__To do__.
Copy each line below holding "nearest".

══════════════════════════════

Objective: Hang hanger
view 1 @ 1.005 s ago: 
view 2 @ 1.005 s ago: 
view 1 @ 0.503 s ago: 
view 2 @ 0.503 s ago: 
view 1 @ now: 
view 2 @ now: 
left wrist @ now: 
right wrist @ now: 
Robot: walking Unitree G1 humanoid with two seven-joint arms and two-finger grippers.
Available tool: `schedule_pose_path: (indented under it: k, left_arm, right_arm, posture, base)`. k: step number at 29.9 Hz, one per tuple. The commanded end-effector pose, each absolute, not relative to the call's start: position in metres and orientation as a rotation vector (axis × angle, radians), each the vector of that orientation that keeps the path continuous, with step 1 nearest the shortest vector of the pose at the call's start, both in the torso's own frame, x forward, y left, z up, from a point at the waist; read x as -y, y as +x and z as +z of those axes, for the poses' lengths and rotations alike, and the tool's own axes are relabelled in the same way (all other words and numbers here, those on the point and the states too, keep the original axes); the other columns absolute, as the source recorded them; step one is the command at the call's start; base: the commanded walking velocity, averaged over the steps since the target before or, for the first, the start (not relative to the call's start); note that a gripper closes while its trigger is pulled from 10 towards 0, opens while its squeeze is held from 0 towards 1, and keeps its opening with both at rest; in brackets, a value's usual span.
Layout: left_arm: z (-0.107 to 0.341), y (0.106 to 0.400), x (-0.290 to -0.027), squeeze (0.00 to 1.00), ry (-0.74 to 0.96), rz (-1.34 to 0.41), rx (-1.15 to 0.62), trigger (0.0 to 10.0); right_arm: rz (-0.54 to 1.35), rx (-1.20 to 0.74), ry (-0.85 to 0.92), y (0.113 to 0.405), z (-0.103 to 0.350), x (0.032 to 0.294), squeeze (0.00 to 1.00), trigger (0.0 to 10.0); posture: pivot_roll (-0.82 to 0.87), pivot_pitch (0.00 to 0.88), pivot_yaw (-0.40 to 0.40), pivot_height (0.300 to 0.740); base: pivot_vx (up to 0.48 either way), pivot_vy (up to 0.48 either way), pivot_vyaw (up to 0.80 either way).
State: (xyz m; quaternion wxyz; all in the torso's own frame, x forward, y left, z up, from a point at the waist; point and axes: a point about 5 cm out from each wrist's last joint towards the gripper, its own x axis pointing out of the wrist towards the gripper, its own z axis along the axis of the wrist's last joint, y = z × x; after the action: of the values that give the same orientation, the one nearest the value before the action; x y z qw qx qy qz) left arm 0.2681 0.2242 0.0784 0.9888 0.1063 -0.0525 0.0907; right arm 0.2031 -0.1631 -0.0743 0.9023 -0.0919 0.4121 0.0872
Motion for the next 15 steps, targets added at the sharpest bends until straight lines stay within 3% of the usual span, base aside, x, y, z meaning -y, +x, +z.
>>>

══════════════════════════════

__Solution__.
Available tool: `schedule_pose_path: (indented under it: k, left_arm, right_arm, posture, base)`. k: step number at 29.9 Hz, one per tuple. The commanded end-effector pose, each absolute, not relative to the call's start: position in metres and orientation as a rotation vector (axis × angle, radians), each the vector of that orientation that keeps the path continuous, with step 1 nearest the shortest vector of the pose at the call's start, both in the torso's own frame, x forward, y left, z up, from a point at the waist; read x as -y, y as +x and z as +z of those axes, for the poses' lengths and rotations alike, and the tool's own axes are relabelled in the same way (all other words and numbers here, those on the point and the states too, keep the original axes); the other columns absolute, as the source recorded them; step one is the command at the call's start; base: the commanded walking velocity, averaged over the steps since the target before or, for the first, the start (not relative to the call's start); note that a gripper closes while its trigger is pulled from 10 towards 0, opens while its squeeze is held from 0 towards 1, and keeps its opening with both at rest; in brackets, a value's usual span.
State: (xyz m; quaternion wxyz; all in the torso's own frame, x forward, y left, z up, from a point at the waist; point and axes: a point about 5 cm out from each wrist's last joint towards the gripper, its own x axis pointing out of the wrist towards the gripper, its own z axis along the axis of the wrist's last joint, y = z × x; after the action: of the values that give the same orientation, the one nearest the value before the action; x y z qw qx qy qz) left arm 0.2681 0.2242 0.0784 0.9888 0.1063 -0.0525 0.0907; right arm 0.2031 -0.1631 -0.0743 0.9023 -0.0919 0.4121 0.0872

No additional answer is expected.